- **Exercise input**
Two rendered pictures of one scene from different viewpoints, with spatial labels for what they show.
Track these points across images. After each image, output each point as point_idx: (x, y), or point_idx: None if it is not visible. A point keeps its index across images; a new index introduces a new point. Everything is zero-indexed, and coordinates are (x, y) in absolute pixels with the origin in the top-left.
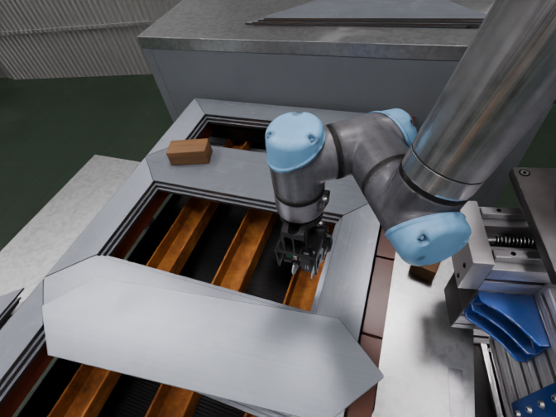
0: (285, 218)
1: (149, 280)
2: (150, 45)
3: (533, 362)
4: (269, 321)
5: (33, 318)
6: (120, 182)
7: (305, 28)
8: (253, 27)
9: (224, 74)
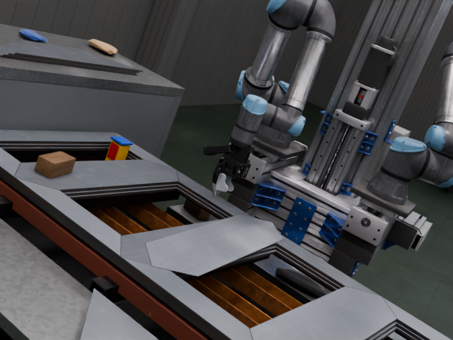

- **Task to complete**
Each line of the entries above that includes the string "with" should be copied out.

- **Result of the task**
Two rendered pictures of one scene from different viewpoints, with spatial labels for what they show.
Track these points across images. After each image, output each point as point_idx: (x, y), or point_idx: None if it is not visible. A point keeps its index across images; a new index introduces a new point. Everything is zero-indexed, and coordinates are (x, y) in absolute pixels with the origin in the top-left.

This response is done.